With that stubborn argument, Julie would threaten, wheedle, and cajole us into practicing. Unfortunately, most of the practice centered around me.

Staying on Gleep's back was rough enough. Trying to keep my seat while throwing or catching a ball proved to be nearly impossible. Gleep was no help. He preferred chasing the ball himself or standing stock still while scratching himself with a hind leg to following orders from me. I finally had to cheat a little, resorting to magik to keep me upright on my mount's back. A little levitation, a little flying, and suddenly my riding skills improved a hundred fold. If Aahz suspected I was using something other than my sense of balance, he didn't say anything.

The problem of catching and throwing the ball was solved by the addition of a staff to my argument. Chumly uprooted a hefty sized sapling, and the general used his ever-present belt axe to trim away branches and roots. The result was an eleven foot club with which I could either knock the ball along the ground or swat it out of the air if someone had thrown or kicked it aloft. The staff was a bit heavier than I would have liked, but the extra weight moved the ball farther each time I hit it. Of course, I used a little magik to steer the ball, too, so I didn't miss often and it usually went where I wanted it to go.

Gleep, on the other hand, went where he wanted to go. While my club occasionally helped both to set him in motion and to institute minor changes in his direction once he was moving, total control had still eluded me when the day finally arrived for our departure.

The five of us (six including Gleep) gathered in the center of our practice meadow and said our goodbyes to Julie.

"I'm sorry I can't come with you, boys," he declared mournfully, "but I'm not as young as I used to be, you know?"

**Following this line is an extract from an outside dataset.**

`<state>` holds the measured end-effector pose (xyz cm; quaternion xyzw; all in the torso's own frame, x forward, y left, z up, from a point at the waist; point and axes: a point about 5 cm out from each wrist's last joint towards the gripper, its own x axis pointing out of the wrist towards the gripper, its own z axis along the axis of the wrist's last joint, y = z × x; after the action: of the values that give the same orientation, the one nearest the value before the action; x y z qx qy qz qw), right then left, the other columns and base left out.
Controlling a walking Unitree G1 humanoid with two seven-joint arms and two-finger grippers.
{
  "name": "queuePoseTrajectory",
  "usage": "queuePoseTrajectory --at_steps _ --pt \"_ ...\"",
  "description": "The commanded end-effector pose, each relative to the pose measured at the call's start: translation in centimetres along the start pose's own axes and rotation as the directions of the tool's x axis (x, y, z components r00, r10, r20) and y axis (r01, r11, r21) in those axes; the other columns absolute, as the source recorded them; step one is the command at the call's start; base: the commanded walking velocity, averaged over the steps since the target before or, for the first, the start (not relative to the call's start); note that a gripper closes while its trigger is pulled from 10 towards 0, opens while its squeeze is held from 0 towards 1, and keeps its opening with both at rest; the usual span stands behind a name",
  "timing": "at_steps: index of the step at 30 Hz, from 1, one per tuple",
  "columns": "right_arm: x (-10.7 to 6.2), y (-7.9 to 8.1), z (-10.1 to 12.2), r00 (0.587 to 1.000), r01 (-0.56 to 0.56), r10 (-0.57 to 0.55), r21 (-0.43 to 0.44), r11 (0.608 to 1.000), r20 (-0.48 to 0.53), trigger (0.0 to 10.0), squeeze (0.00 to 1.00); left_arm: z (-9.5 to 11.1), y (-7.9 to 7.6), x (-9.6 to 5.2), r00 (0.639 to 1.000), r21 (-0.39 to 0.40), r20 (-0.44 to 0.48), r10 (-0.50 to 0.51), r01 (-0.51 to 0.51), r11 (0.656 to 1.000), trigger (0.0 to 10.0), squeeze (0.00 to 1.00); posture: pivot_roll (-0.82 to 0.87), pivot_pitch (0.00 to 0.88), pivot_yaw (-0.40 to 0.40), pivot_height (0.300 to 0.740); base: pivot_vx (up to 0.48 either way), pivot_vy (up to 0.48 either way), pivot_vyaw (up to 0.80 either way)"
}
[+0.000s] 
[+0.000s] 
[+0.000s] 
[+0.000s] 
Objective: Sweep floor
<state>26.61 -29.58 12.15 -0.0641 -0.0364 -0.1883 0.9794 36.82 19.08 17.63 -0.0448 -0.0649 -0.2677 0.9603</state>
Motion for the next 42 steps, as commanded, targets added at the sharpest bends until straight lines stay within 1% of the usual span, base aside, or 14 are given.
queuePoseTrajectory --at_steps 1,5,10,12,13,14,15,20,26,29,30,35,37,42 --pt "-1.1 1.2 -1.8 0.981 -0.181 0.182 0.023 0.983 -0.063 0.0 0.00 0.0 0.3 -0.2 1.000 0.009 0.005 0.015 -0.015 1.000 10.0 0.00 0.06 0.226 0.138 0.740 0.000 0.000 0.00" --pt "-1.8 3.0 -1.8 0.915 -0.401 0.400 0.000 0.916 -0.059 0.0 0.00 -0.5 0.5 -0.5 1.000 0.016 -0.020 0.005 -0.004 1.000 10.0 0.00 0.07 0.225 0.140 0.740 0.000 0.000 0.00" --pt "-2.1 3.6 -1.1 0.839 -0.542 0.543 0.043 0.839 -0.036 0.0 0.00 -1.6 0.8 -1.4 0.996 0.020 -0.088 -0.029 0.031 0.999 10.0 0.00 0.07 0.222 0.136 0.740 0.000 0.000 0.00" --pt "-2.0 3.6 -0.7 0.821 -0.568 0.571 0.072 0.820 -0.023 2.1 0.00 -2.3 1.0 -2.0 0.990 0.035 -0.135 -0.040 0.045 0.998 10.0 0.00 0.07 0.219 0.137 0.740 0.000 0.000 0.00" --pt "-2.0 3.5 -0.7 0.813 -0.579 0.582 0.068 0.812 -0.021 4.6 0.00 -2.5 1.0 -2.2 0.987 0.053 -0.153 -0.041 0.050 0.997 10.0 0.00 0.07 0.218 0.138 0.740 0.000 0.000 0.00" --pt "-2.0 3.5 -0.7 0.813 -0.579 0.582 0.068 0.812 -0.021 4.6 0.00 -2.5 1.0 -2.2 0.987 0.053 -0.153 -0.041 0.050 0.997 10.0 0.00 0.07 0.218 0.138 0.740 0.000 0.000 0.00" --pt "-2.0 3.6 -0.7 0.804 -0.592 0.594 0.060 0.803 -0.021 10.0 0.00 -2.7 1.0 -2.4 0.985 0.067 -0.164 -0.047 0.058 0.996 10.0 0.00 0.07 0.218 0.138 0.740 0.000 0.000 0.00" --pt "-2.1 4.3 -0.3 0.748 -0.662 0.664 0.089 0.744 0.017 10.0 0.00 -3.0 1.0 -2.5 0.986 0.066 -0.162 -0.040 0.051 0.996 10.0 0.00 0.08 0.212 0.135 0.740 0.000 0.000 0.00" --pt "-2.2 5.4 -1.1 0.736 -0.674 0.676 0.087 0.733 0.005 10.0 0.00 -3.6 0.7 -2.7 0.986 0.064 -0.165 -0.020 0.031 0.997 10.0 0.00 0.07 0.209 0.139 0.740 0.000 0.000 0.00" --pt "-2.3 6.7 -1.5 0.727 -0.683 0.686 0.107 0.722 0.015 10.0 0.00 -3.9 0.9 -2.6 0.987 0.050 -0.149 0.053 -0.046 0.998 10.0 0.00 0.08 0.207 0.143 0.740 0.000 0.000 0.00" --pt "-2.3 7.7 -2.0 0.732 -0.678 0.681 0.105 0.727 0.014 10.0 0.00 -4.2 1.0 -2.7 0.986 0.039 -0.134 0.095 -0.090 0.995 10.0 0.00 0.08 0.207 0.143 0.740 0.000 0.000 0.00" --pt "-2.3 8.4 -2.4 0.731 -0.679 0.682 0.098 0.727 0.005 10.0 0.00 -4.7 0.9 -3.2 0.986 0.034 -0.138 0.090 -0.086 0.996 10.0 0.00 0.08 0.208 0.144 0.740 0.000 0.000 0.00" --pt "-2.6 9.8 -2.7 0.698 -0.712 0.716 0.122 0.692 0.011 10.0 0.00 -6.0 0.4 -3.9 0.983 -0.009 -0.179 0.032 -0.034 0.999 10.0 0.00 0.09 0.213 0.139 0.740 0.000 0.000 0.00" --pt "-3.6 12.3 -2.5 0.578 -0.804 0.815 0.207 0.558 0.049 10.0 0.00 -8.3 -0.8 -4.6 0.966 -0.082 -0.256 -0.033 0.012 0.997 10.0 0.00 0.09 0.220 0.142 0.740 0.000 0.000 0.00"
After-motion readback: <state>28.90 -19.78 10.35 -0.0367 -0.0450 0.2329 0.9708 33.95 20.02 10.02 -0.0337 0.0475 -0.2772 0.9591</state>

"Don't worry," Aahz waved, "we'll be back soon. You can come to our victory celebration."

"There you go again," Julie scowled, "I'm warning you, don't celebrate until after the battle. After five hundred years..."

"Right, Julie," Aahz interrupted hastily. "You've told us before. We'd better get going now or we'll miss the game. Wouldn't want to lose by default."

With that, he checked to see we were all in position and triggered the D-Hopper.

A moment later, we were back in Jahk.

Chapter Twenty-Two:

"No matter what the game, no matter what the rules, the same rules apply to both sides!"


THE stadium had undergone two major changes since the last time Aahz and I were here.

First, the configuration of the field had been changed. Instead of a rectangle, the chalk lines now outlined a triangle with netted goals at each corner. I assumed that was to accommodate a three-way instead of a two-way match.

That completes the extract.